Is Pitlochry worth a visit?
Most definitely – you can’t fail to enjoy this course. It is a golfer’s course with the scenery to match and a very friendly clubhouse to relax and remember the views and the good shots.
Where to stay?
Pitlochry has an abundance of hotels and guest houses many within walking distance of the centre of town and there are also many fine restaurants and coffee shops. Like the golf course, The Atholl Palace Hotel at the entrance to Pitlochry has an elevated position looking down the valley and is well worth your consideration.
What else to do?
As I said earlier, Pitlochry has something for everyone. For hill walkers there is Ben Vrackie just short of a Munro but a great walk with amazing views from the top. Schiehallion, one of Scotland’s favourite mountains with hill walkers, is also near at hand.

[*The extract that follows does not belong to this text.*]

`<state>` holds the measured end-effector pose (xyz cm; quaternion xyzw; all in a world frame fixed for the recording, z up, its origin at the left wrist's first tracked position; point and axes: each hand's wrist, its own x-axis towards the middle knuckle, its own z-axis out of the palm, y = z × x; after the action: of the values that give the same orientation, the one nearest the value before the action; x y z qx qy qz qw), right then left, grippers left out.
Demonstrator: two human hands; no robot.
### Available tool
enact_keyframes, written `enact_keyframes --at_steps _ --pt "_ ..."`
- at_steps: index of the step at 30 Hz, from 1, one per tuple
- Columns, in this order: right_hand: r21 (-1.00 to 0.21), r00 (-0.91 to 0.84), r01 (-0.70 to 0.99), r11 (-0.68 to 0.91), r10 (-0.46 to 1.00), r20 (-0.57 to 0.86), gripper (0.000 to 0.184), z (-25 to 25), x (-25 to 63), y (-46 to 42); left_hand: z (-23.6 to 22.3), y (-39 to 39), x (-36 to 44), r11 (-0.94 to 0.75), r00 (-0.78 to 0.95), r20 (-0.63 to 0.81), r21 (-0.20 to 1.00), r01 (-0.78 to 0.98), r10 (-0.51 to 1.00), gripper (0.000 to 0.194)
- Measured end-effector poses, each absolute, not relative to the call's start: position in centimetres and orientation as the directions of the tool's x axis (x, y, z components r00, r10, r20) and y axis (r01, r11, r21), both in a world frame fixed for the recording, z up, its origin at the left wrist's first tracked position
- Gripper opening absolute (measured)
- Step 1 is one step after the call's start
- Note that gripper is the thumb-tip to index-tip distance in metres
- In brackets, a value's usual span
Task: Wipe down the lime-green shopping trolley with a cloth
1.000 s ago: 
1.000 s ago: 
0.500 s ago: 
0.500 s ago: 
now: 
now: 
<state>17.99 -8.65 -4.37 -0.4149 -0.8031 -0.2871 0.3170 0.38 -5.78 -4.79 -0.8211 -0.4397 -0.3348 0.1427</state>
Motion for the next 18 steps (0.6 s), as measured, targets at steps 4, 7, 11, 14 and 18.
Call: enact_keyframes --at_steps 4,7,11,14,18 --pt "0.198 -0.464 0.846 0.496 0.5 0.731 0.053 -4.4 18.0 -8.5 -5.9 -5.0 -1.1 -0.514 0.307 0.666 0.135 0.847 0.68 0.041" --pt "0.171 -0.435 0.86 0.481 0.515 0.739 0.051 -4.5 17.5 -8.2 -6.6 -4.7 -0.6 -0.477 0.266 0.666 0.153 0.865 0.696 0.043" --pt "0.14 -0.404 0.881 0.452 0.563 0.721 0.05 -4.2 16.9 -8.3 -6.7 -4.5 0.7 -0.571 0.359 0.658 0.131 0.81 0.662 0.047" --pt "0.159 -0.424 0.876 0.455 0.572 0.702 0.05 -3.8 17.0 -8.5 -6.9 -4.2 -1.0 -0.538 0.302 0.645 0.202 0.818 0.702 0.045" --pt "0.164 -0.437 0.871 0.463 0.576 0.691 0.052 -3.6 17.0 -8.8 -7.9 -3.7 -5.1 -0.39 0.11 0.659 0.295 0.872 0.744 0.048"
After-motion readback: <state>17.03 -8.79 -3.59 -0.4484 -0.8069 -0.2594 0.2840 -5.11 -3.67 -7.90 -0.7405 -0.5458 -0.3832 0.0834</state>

Queens view overlooking Loch Tummel on the way to Loch Rannoch provides a wonderful day of sight-seeing as does Loch Tay. They all lie to the west of Pitlochry or you might prefer to drive a little further to the Cairngorms National Park to the north.
Walking, cycling, fishing, white water rafting and kayaking make Pitlochry and the surrounding area an outdoor activity paradise.
Pitlochry is also home to the famous and award winning Festival Theatre situated by the Hydro Electric Dam which has the Salmon ladder allowing salmon to move from the lower reaches of the River Tummel to Loch Faskally and beyond.